WORK INSTRUCTIONS: From the first line to the last, copy the listing exactly and omit the images.

(SUPPLIED MATERIAL begins)

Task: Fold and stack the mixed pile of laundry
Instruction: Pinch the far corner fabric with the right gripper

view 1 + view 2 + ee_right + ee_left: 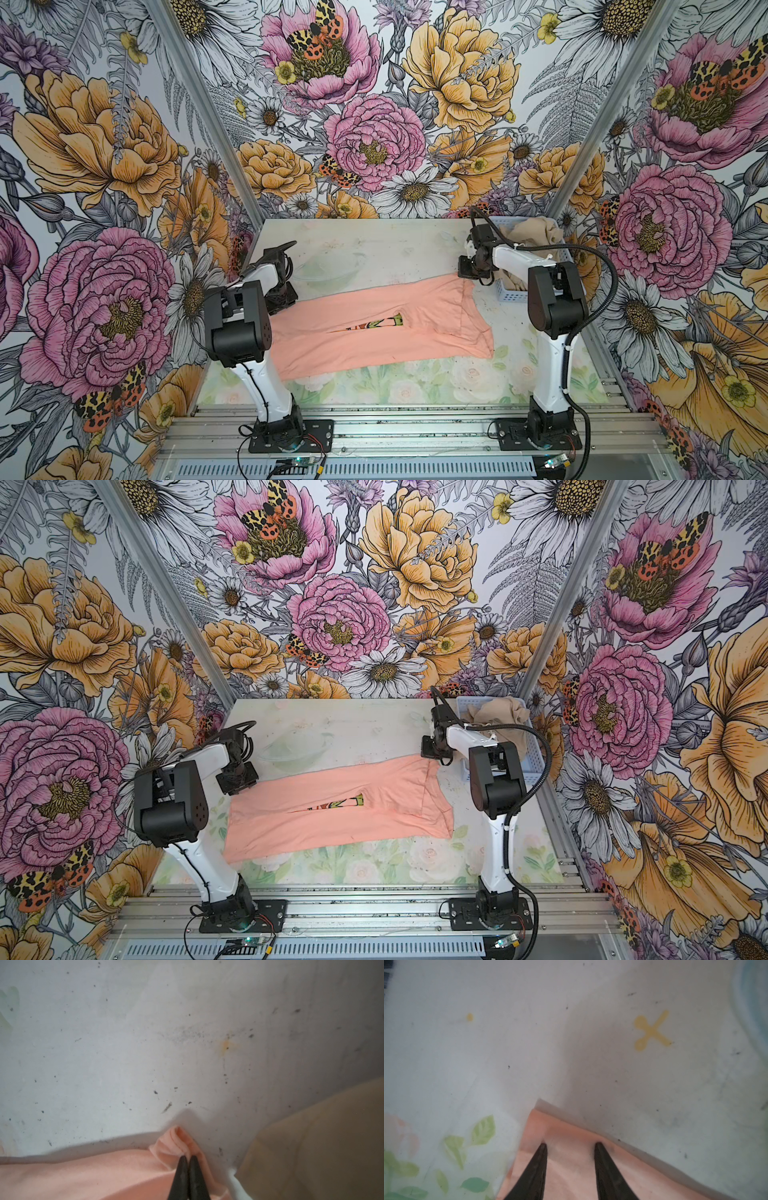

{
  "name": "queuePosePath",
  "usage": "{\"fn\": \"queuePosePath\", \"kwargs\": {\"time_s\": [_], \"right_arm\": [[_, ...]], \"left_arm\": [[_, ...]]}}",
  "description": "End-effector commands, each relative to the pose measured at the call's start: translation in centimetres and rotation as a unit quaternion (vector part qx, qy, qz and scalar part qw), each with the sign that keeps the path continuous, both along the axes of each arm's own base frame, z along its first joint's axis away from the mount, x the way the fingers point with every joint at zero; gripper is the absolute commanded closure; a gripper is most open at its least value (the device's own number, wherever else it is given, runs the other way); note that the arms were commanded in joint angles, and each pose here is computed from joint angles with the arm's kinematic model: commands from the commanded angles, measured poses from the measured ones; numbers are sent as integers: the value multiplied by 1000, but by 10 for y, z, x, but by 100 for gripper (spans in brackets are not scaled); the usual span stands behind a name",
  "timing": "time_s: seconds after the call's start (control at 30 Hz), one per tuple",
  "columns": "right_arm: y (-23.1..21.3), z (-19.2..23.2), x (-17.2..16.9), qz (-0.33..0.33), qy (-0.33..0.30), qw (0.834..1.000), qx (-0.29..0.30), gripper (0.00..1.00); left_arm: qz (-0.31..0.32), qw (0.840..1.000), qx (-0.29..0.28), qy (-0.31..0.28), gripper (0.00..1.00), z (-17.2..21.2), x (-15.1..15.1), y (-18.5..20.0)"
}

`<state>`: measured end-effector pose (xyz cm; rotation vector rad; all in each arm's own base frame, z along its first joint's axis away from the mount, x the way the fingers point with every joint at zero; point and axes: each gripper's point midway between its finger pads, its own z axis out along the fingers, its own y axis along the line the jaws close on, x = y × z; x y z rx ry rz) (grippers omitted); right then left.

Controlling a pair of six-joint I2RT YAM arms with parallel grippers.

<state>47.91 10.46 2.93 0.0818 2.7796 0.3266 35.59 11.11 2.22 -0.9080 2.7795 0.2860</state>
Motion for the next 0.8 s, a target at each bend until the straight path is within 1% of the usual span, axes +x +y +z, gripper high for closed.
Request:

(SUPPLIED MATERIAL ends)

SOLUTION FOR THIS EXERCISE:
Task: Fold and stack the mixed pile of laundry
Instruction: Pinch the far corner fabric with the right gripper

view 1 + view 2 + ee_right + ee_left: 

{
  "name": "queuePosePath",
  "usage": "{\"fn\": \"queuePosePath\", \"kwargs\": {\"time_s\": [_], \"right_arm\": [[_, ...]], \"left_arm\": [[_, ...]]}}",
  "description": "End-effector commands, each relative to the pose measured at the call's start: translation in centimetres and rotation as a unit quaternion (vector part qx, qy, qz and scalar part qw), each with the sign that keeps the path continuous, both along the axes of each arm's own base frame, z along its first joint's axis away from the mount, x the way the fingers point with every joint at zero; gripper is the absolute commanded closure; a gripper is most open at its least value (the device's own number, wherever else it is given, runs the other way); note that the arms were commanded in joint angles, and each pose here is computed from joint angles with the arm's kinematic model: commands from the commanded angles, measured poses from the measured ones; numbers are sent as integers: the value multiplied by 1000, but by 10 for y, z, x, but by 100 for gripper (spans in brackets are not scaled); the usual span stands behind a name",
  "timing": "time_s: seconds after the call's start (control at 30 Hz), one per tuple",
  "columns": "right_arm: y (-23.1..21.3), z (-19.2..23.2), x (-17.2..16.9), qz (-0.33..0.33), qy (-0.33..0.30), qw (0.834..1.000), qx (-0.29..0.30), gripper (0.00..1.00); left_arm: qz (-0.31..0.32), qw (0.840..1.000), qx (-0.29..0.28), qy (-0.31..0.28), gripper (0.00..1.00), z (-17.2..21.2), x (-15.1..15.1), y (-18.5..20.0)"
}

`<state>`: measured end-effector pose (xyz cm; rotation vector rad; all in each arm's own base frame, z along its first joint's axis away from the mount, x the way the fingers point with every joint at zero; point and axes: each gripper's point midway between its finger pads, its own z axis out along the fingers, its own y axis along the line the jaws close on, x = y × z; x y z rx ry rz) (grippers omitted); right then left.

Controlling a pair of six-joint I2RT YAM arms with parallel grippers.

<state>47.91 10.46 2.93 0.0818 2.7796 0.3266 35.59 11.11 2.22 -0.9080 2.7795 0.2860</state>
Motion for the next 0.8 s, a target at each bend until the straight path is within 1% of the usual span, axes +x +y +z, gripper high for closed.
Request:

Nothing else remains in this exercise.